- _The problem_: Find the string "black" in the listing and report every line that has it.

- _Supplied data_:
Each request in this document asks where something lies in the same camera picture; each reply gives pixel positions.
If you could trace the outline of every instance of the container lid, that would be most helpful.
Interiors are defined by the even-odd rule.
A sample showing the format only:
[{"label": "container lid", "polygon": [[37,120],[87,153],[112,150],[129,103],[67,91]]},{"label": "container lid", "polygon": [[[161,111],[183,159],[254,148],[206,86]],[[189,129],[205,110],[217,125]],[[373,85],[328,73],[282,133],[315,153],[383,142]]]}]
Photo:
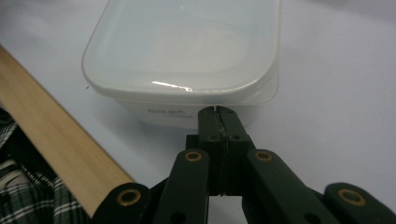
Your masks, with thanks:
[{"label": "container lid", "polygon": [[278,23],[279,0],[110,0],[84,75],[116,98],[232,104],[273,75]]}]

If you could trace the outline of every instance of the plaid fabric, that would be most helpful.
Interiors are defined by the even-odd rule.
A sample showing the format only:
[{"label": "plaid fabric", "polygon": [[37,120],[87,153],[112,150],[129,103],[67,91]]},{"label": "plaid fabric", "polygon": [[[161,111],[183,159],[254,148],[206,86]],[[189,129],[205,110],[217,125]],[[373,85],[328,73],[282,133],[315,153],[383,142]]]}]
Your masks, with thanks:
[{"label": "plaid fabric", "polygon": [[62,180],[0,107],[0,223],[89,222]]},{"label": "plaid fabric", "polygon": [[0,107],[0,148],[17,127],[14,119]]}]

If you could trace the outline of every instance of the translucent plastic container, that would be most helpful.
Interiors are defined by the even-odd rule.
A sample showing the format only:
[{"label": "translucent plastic container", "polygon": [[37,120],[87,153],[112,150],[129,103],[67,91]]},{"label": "translucent plastic container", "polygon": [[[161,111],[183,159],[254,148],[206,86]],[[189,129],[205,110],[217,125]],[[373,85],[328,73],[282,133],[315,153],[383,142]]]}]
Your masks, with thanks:
[{"label": "translucent plastic container", "polygon": [[247,124],[277,89],[279,0],[110,0],[85,78],[140,119],[197,127],[209,105]]}]

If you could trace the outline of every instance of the screw hole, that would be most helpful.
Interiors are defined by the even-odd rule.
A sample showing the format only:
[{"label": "screw hole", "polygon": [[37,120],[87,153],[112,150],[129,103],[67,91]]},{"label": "screw hole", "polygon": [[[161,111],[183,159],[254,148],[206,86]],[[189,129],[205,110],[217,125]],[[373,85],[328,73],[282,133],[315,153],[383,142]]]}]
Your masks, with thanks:
[{"label": "screw hole", "polygon": [[361,196],[361,194],[352,189],[340,189],[338,190],[338,196],[346,203],[350,203],[356,206],[364,206],[367,204],[363,196]]},{"label": "screw hole", "polygon": [[177,213],[174,213],[172,216],[171,216],[171,222],[172,222],[172,224],[183,224],[183,223],[185,223],[186,222],[186,215],[184,215],[183,213],[179,213],[179,212],[177,212]]},{"label": "screw hole", "polygon": [[305,214],[304,218],[310,224],[320,224],[321,223],[320,218],[317,215],[312,214],[312,213]]},{"label": "screw hole", "polygon": [[202,159],[202,155],[199,152],[192,151],[187,153],[185,158],[187,161],[200,161]]},{"label": "screw hole", "polygon": [[122,206],[129,206],[139,202],[141,197],[140,191],[137,189],[126,189],[117,197],[117,202]]},{"label": "screw hole", "polygon": [[265,151],[256,152],[256,158],[260,161],[271,161],[273,159],[272,155]]}]

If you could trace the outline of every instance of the white table surface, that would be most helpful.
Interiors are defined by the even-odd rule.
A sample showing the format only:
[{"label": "white table surface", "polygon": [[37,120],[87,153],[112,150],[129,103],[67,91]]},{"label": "white table surface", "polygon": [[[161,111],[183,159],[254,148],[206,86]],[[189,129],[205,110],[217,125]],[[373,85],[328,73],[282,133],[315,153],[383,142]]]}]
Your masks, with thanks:
[{"label": "white table surface", "polygon": [[[149,125],[84,79],[106,0],[1,0],[0,44],[138,182],[169,175],[185,135]],[[284,0],[279,90],[247,132],[315,190],[347,182],[396,211],[396,1]],[[210,199],[209,223],[246,223]]]}]

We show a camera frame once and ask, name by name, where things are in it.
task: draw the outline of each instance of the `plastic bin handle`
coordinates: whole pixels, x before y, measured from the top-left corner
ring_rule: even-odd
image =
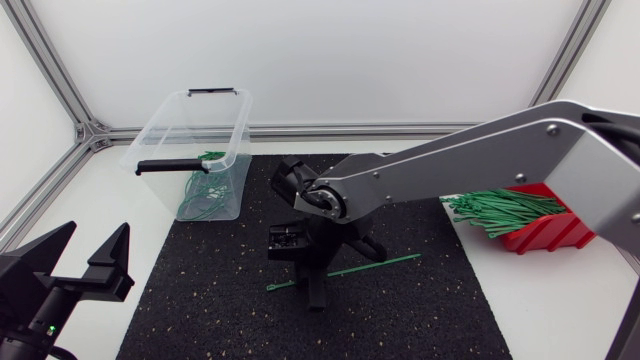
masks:
[[[170,159],[170,160],[143,160],[138,162],[136,175],[143,172],[154,171],[203,171],[205,174],[209,170],[202,166],[200,159]]]
[[[214,94],[214,93],[226,93],[226,92],[236,92],[234,88],[208,88],[208,89],[189,89],[187,96],[191,96],[192,94]]]

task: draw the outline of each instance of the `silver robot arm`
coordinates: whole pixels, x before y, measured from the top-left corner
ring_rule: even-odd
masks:
[[[558,101],[391,155],[351,155],[321,175],[286,159],[272,187],[335,224],[378,207],[544,183],[602,238],[640,256],[640,118]],[[640,283],[607,359],[640,354]]]

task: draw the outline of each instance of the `red bin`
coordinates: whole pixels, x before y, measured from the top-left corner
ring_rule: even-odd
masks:
[[[500,236],[504,247],[522,255],[529,250],[555,251],[562,246],[585,247],[595,237],[580,219],[544,184],[511,187],[509,190],[555,198],[567,208],[566,214],[547,215],[524,228]]]

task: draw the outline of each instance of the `metal extrusion frame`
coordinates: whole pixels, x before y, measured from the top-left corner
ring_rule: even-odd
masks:
[[[583,0],[567,35],[530,105],[555,99],[568,79],[611,0]],[[43,76],[69,114],[76,144],[47,172],[11,214],[0,223],[0,252],[17,247],[55,197],[93,153],[131,143],[140,129],[112,129],[98,121],[82,96],[29,0],[0,0]],[[338,126],[252,126],[252,141],[434,139],[476,124],[381,124]],[[625,258],[639,271],[638,260]],[[636,288],[607,359],[634,359],[640,338],[640,285]]]
[[[538,87],[529,106],[540,105],[558,97],[611,0],[584,0],[567,32],[556,57]]]
[[[584,0],[565,37],[563,46],[553,60],[532,104],[551,100],[557,95],[557,91],[586,47],[609,2],[610,0]],[[73,121],[76,127],[76,143],[88,144],[92,152],[97,152],[109,146],[126,145],[133,141],[140,129],[111,129],[93,116],[47,36],[31,2],[29,0],[0,0],[0,3],[53,92]],[[252,141],[433,139],[473,125],[475,124],[252,126],[251,132]],[[84,163],[64,164],[81,166]],[[67,170],[67,176],[77,171],[73,167]],[[59,185],[68,182],[66,176],[56,178],[52,174],[53,172],[47,173],[41,182],[55,180],[59,181]],[[39,192],[37,186],[27,194],[0,227],[0,249],[14,246],[12,244],[21,241],[21,236],[26,234],[26,231],[11,232],[7,231],[7,228],[28,230],[37,220],[37,216],[28,215],[20,210],[22,204],[40,203],[39,208],[46,208],[48,199],[47,194]]]

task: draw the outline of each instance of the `black rubber mat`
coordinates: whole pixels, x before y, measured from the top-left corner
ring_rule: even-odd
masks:
[[[343,157],[300,156],[317,172]],[[119,359],[511,358],[438,199],[377,210],[389,258],[422,256],[330,278],[323,313],[306,291],[267,292],[293,275],[267,260],[269,225],[302,217],[269,187],[282,158],[253,157],[237,220],[173,224]],[[345,246],[329,271],[367,263]]]

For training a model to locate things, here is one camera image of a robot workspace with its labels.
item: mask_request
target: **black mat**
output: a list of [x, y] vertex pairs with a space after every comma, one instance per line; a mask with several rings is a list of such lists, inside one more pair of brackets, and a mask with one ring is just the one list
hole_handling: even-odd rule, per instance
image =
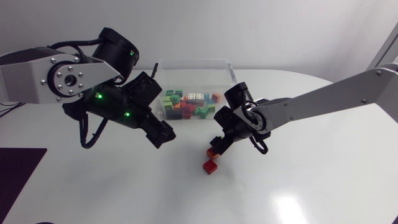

- _Response box_:
task: draw the outline of each instance of the `black rubber mat`
target: **black mat**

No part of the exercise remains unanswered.